━━━ Data
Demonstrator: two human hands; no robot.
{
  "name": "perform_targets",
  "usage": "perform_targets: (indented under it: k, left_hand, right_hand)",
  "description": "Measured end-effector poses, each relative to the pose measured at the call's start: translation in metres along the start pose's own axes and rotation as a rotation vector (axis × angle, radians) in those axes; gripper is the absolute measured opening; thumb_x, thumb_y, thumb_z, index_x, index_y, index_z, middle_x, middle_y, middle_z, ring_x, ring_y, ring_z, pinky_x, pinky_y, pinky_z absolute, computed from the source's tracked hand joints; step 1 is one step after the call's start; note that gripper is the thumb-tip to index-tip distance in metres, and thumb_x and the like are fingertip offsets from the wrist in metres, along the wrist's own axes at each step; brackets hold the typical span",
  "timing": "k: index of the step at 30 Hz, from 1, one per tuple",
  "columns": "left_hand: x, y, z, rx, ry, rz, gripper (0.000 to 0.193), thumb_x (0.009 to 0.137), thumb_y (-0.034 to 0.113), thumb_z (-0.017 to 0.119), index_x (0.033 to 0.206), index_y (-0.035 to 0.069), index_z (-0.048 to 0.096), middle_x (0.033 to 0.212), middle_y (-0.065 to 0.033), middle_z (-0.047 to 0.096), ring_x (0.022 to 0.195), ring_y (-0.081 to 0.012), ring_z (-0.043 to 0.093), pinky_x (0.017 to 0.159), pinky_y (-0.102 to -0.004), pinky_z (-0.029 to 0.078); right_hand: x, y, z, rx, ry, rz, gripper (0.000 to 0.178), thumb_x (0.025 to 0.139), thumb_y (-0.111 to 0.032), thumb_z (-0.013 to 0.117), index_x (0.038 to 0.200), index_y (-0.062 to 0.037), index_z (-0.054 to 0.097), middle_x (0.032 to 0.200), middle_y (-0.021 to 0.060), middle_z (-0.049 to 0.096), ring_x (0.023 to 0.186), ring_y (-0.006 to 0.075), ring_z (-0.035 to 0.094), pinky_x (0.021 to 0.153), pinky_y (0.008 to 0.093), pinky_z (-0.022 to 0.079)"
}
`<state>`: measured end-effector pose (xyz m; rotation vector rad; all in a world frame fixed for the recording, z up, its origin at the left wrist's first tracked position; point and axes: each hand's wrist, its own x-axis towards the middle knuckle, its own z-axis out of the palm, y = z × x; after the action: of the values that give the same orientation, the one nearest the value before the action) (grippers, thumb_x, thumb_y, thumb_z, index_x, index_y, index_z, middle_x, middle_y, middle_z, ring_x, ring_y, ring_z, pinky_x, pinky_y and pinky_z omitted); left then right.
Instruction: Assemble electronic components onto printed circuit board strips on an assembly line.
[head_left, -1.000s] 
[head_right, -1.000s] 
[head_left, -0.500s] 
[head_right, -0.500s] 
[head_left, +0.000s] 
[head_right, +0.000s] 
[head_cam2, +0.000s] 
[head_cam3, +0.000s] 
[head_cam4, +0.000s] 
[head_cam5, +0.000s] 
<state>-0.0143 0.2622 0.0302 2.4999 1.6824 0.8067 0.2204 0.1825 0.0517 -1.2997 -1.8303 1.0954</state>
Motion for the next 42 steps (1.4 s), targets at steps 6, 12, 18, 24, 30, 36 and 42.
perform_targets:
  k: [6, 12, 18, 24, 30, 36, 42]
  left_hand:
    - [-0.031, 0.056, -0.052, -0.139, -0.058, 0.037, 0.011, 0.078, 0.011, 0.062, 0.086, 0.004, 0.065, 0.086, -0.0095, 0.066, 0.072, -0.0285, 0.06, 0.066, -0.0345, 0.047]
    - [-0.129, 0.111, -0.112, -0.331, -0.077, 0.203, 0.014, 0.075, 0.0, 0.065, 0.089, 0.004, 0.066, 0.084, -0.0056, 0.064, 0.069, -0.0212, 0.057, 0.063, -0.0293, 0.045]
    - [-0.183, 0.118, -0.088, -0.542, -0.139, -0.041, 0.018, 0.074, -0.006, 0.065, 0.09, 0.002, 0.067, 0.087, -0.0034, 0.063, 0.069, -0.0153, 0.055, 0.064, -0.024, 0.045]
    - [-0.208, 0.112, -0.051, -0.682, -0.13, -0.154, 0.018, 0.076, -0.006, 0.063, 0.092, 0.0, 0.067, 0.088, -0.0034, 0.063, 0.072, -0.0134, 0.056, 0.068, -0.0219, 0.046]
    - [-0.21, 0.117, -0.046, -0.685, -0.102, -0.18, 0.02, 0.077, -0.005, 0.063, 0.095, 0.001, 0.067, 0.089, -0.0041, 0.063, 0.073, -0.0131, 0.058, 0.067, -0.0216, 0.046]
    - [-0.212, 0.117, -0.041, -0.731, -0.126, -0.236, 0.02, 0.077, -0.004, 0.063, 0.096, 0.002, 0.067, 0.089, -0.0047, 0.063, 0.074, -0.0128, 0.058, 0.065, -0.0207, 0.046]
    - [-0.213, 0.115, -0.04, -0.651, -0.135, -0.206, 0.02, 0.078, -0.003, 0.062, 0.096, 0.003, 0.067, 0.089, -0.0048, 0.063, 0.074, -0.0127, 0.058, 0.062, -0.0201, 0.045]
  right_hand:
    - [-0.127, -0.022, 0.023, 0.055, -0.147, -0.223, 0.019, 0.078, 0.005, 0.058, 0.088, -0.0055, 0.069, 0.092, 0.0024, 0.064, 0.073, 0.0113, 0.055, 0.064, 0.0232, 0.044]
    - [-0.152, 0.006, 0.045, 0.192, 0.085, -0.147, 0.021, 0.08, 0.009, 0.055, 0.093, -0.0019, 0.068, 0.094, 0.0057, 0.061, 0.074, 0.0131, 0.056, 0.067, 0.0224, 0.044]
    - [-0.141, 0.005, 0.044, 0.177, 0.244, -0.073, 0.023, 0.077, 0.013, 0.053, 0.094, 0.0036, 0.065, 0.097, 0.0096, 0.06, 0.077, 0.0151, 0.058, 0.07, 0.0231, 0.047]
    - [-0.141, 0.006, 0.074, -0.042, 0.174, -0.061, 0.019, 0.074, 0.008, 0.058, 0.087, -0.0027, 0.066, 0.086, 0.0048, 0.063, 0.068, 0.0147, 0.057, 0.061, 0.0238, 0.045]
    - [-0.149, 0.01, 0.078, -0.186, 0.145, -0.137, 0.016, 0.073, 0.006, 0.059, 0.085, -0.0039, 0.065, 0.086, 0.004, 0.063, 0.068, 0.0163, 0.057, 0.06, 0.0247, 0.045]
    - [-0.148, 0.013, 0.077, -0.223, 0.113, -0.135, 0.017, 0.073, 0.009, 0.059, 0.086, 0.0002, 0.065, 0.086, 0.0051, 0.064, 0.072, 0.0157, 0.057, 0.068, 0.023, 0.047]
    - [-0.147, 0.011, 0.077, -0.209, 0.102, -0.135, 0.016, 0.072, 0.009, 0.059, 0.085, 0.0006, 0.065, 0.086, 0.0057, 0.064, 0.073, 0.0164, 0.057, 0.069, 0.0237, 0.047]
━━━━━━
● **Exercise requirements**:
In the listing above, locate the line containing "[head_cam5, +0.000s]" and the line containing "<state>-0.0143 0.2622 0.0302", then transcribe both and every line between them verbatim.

● **Task response**:
[head_cam5, +0.000s] 
<state>-0.0143 0.2622 0.0302 2.4999 1.6824 0.8067 0.2204 0.1825 0.0517 -1.2997 -1.8303 1.0954</state>

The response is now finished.